• **Exercise aim**:
One number is all that is asked for: the number of lines below that hold the string "camera".

• **Exercise materials**:
-*-
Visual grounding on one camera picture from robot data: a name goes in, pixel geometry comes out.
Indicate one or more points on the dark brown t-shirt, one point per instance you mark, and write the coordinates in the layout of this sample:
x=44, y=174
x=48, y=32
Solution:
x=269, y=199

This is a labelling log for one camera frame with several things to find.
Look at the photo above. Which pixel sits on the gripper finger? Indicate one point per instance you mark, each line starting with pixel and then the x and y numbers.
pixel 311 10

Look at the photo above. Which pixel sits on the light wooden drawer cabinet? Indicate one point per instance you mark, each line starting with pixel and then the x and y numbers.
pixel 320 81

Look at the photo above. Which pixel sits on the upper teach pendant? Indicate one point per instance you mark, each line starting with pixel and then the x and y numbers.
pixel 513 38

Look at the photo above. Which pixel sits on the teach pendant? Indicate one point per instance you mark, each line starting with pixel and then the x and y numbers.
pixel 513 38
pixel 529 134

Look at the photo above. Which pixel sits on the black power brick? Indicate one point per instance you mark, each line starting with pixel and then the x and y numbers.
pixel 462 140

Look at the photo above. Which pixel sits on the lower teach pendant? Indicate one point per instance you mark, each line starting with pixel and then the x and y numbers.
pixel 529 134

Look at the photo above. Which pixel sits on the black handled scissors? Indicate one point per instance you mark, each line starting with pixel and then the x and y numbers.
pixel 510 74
-*-
• **Final answer**:
2